WHAT YOU SHOULD DO:
Could you repeat the data word for word while skipping the pictures?

DATA BELOW:
------------------------------

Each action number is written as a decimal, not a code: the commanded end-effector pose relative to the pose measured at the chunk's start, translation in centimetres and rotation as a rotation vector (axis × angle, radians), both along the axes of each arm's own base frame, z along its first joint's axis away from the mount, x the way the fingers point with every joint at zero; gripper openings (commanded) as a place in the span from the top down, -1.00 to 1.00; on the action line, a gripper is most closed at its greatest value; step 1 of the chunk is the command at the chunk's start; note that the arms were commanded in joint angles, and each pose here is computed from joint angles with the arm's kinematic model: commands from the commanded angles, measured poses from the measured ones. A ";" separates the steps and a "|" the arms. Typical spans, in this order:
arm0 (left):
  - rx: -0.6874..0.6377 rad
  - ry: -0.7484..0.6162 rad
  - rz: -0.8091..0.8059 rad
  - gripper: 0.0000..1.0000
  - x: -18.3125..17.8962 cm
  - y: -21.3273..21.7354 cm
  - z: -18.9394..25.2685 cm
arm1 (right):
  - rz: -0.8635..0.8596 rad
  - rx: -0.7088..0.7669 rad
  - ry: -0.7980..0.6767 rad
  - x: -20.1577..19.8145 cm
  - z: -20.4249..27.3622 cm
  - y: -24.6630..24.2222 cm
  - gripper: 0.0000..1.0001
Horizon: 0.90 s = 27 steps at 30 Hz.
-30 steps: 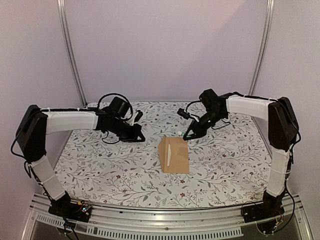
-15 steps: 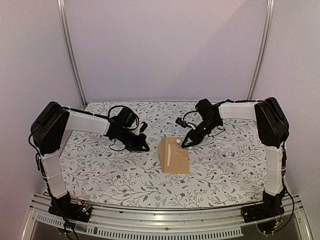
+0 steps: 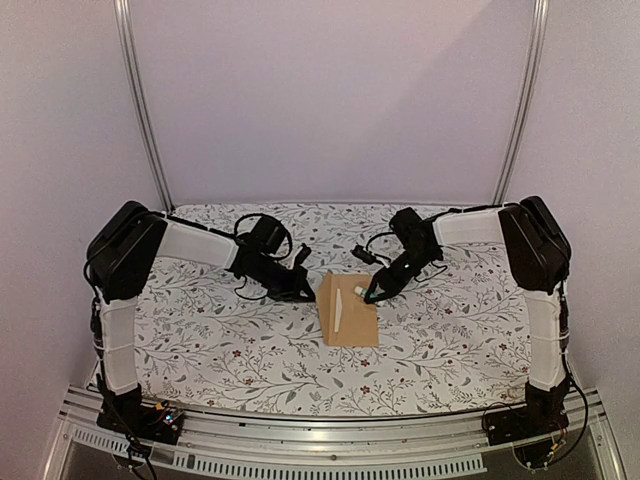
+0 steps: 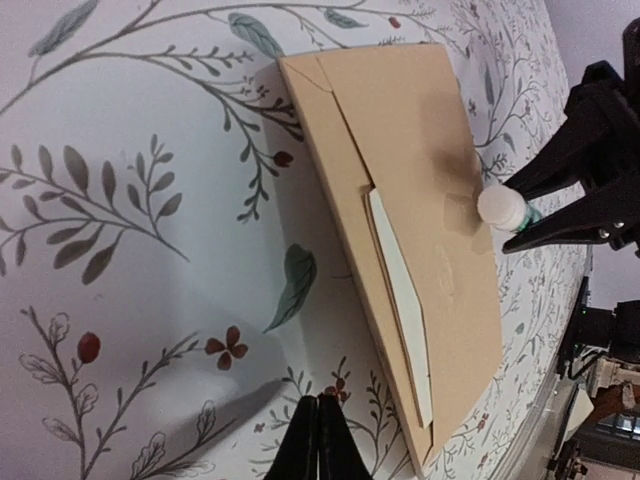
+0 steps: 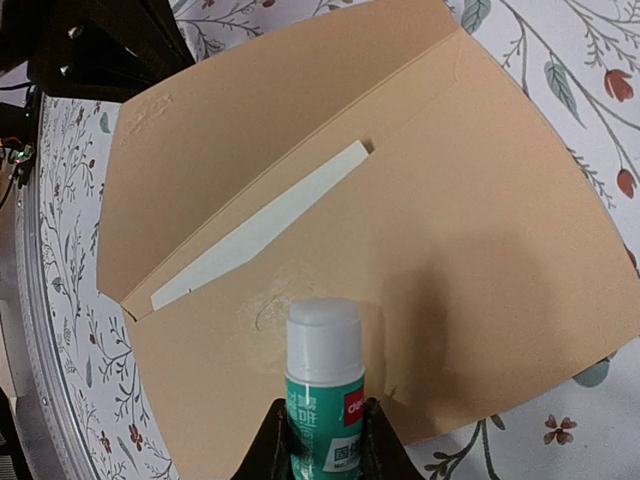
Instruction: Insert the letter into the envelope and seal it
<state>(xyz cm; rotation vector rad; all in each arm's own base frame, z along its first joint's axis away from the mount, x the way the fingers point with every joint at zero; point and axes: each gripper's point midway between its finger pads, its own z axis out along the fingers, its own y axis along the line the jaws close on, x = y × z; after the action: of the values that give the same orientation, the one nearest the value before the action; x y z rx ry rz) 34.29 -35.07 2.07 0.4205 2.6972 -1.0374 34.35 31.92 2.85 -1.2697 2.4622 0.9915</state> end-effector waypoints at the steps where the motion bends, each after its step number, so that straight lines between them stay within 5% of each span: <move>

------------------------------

SOLUTION TO THIS TASK:
Each action number is written as a decimal, not a code: the commanded end-effector pose relative to the pose measured at the chunk's start, translation in centimetres and rotation as a rotation vector (axis × angle, radians), both along the axes of each arm's own base frame, z along its first joint's axis away from the mount, x the way the fingers point with every joint at zero; gripper openings (commanded) as a place in the span from the top down, -1.00 to 1.00; on the action line, a gripper is most closed at its greatest value; step 1 of the chunk is the command at the chunk's start; note that the arms were commanded in joint angles, and each pose here is computed from joint angles with the arm's kinematic model: commands from the commanded angles, measured poses from the measured ones. A ";" separates the steps and a "|" the arms. Typical spans, in this order:
arm0 (left):
  - rx: -0.6874..0.6377 rad
  - ry: -0.7484..0.6162 rad
  - rz: -0.8091..0.8059 rad
  - gripper: 0.0000..1.0000
  - x: -18.3125..17.8962 cm
  - y: -21.3273..21.7354 cm
  - z: -18.9394..25.2685 cm
arm1 (right):
  - rz: -0.8635..0.8596 rad
  - rx: -0.7088..0.7669 rad
  - ry: -0.7980..0.6767 rad
  - x: -20.1577..19.8145 cm
  - z: -20.4249..27.3622 cm
  - y: -24.6630..24.2222 cm
  - gripper: 0.0000..1.0001
Horizon: 0.90 s = 27 steps at 30 Hz.
-30 steps: 
-15 steps: 
+0 steps: 
+0 steps: 
+0 steps: 
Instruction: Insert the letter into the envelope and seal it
<state>(xyz cm; rotation vector rad; all in each arm's own base frame, z along its first joint's axis away from the mount, x the way the fingers point with every joint at zero; point and axes: each gripper's point midway between its finger pads, its own z axis out along the fingers, its own y axis along the line the jaws close on, x = y × z; after the action: of the values that give the same orientation, the one nearest the value before the action; x y z rx ry rz) 34.29 -35.07 2.07 0.4205 2.6972 -1.0374 34.35 31.92 2.85 -1.2697 2.4622 0.9915</state> end-effector waypoints at the steps where the motion bends, each after its step number, so that straight lines between them stay within 5% of each span: <move>

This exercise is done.